Page 117 of The Fall
How many times does he have to give up what matters most? Does loyalty always mean putting someone else’s future ahead of your own? Guilt gnaws at me, feeding on the memory of every time I’ve watched him lead through his own pain and come out hungrier for victory.
What if this is one sacrifice too many?
Nothing moves in him except the slow drag of breath. Not even his eyes—they’re fixed on me, ocean-deep and unyielding.
This isn’t how our story was supposed to go. We were supposed to chase the Cup together and stand side by side as champions. Instead, he’s choosing hospital corridors over arena tunnels, vigil over victory.
“Blair—” The word comes out fractured.
“Don’t.” His jaw tightens.
“When are you coming home?” Lily asks me, interrupting.
A question with no clean answer. “Soon, I hope.” I have no idea if that’s true.
“I miss playing Nerf with you.”
“Me too, Lily-bean.”
My father holds out his hand. “Hayes, Lily. Thank you for coming. It’s good to see you.” It’s a dismissal, gentle but firm.
Lily hugs me tighter before letting go. Hayes guides Lily off the bed and toward the door, her small hand tucked in his. He pauses before leaving, his gaze bouncing between me and Blair. “Call if you need anything. Anything.”
Then they’re gone; the door closes behind them.
Blair won’t look at me. He stands with his back to the door, a solid wall of muscle and misery, his eyes locked on the screen with my brain scans.
“You’re not playing,” I say. It’s not a question.
A universe of pain is in Blair’s eyes. “No.”
“You’re not even going with them.”
He shakes his head. “I can’t leave you. I can’t .”
The words crack something open in him, and suddenly he’s moving, closing the distance between us. His hands frame my face as he holds me.
“You think I could step onto the ice knowing you’re here? You think I could focus on zones and matchups while you’re—” He stops. His forehead drops to mine.
How does he carry this much love? Where does this fierce, relentless devotion live in him? The playoffs were supposed to be our victory lap, the culmination of everything we’d built this season. He would rather lose all of that than risk losing me again.
“The team needs you,” I whisper.
“You need me more. And I need to be here, with you. That’s not negotiable, Torey.”
This lesion inside of me threatens more than tissue and memory—it reaches through me to him, to this man who would set his dreams on fire to keep me warm. He’s anchoring himself to me at the cost of everything he’s fought for, and I don’t know how to bear being chosen like this.
Shouldn’t I force him out that door, back into the bright glare of playoff lights where he belongs? But if our places were reversed?—
No, there’s no world where I’d leave him either.
“I don’t want you to regret this,” I say.

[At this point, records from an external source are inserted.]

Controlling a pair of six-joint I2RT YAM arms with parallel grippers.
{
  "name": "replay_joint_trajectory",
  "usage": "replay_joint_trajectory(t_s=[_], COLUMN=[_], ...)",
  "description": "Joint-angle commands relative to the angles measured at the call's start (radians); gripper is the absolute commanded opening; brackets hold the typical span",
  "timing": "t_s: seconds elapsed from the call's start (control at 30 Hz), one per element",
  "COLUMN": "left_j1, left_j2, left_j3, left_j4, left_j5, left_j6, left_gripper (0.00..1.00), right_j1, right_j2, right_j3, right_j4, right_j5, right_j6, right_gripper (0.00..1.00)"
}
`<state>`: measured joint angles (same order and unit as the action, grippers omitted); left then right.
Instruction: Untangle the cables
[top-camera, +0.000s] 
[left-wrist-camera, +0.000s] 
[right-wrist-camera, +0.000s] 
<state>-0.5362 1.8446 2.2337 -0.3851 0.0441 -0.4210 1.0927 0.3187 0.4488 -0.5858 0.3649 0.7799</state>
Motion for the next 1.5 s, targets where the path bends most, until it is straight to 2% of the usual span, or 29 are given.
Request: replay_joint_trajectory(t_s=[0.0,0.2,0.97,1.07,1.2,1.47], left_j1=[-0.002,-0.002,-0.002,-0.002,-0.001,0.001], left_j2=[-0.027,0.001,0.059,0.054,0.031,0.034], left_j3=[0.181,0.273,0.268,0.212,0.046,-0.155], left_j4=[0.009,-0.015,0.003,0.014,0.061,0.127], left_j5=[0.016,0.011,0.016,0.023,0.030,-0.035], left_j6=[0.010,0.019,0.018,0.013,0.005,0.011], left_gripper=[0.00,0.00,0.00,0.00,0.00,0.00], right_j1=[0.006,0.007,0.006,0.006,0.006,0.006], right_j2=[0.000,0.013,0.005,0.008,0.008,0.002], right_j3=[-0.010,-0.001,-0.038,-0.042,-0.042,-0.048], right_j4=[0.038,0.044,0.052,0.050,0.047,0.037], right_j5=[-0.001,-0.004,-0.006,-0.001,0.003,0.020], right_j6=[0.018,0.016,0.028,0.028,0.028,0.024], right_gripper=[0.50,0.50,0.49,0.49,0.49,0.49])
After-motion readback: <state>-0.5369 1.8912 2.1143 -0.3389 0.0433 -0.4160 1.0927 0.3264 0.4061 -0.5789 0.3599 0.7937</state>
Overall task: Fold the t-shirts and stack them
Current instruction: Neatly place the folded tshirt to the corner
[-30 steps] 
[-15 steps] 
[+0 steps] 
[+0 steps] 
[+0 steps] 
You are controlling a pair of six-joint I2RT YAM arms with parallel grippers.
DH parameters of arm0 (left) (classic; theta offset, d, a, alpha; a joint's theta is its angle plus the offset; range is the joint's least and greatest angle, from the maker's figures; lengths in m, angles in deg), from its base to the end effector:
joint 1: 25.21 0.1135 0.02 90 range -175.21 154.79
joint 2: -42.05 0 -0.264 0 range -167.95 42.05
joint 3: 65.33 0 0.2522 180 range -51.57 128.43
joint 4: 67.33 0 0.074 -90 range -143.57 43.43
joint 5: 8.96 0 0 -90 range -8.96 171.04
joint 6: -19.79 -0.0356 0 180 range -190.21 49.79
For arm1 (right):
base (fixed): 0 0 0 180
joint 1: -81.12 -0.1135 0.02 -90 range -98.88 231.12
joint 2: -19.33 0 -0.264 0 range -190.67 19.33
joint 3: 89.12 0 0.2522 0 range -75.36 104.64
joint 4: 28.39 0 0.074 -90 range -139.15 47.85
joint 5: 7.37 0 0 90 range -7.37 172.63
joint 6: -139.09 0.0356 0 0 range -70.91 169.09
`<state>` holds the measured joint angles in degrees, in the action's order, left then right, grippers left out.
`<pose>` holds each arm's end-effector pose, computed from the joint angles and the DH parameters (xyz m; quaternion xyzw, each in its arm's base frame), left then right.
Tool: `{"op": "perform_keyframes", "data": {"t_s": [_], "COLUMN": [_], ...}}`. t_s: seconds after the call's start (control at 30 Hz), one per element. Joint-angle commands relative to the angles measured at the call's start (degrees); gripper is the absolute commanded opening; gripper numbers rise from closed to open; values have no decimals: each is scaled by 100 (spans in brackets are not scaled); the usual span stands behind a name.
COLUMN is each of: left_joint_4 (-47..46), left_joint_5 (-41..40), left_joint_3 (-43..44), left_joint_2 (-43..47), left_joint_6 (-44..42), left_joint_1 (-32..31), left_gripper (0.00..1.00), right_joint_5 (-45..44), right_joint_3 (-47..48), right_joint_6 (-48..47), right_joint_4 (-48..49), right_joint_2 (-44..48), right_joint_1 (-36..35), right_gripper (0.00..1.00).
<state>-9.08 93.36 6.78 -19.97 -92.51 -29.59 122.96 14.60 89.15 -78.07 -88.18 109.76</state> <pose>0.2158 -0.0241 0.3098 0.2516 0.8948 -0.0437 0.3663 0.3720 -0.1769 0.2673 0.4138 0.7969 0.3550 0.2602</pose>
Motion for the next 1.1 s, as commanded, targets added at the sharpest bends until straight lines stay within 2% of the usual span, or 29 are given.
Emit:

He shakes his head. “The only thing I’d regret is not being here.” His jaw quivers, then hardens. “I won’t ever make the mistake of not being where I’m needed again.”
“This isn’t the same,” I tell him. “And you never abandoned him.” He never abandoned Cody, but he’ll never believe that, not ever.
“Someone I love is facing something I can’t fix or fight. You think I care about hockey right now? You think anything matters except being here?” His voice cracks on the last word, the sound of a man being torn apart.
He isn’t choosing me over the playoffs; the playoffs no longer exist. The world has collapsed to the size of this bed and this moment. Every counterargument I had, every plea for him to go, disintegrates. Pushing him away now would be the cruelest act of all. For him, staying isn’t a sacrifice.
There’s nothing left to argue. Pushing him away won’t save him from the pain; it will only make him live it alone.
“Okay,” I whisper.
His head jerks up.
“Stay. Stay with me. Please.” He will not leave, and I will not make him.
The tension breaks in him like watching a dam crumble, a slow collapse that empties all the fight from his shoulders. His breath shudders out, and his forehead falls against mine.
My dad moves from his post by the window and places a hand on Blair’s shoulder. He sees what I see: that Blair’s place is here, that his heart is physically incapable of being anywhere else.
The monitor still displays that gray shadow, that smudge within me, two centimeters that holds my future hostage.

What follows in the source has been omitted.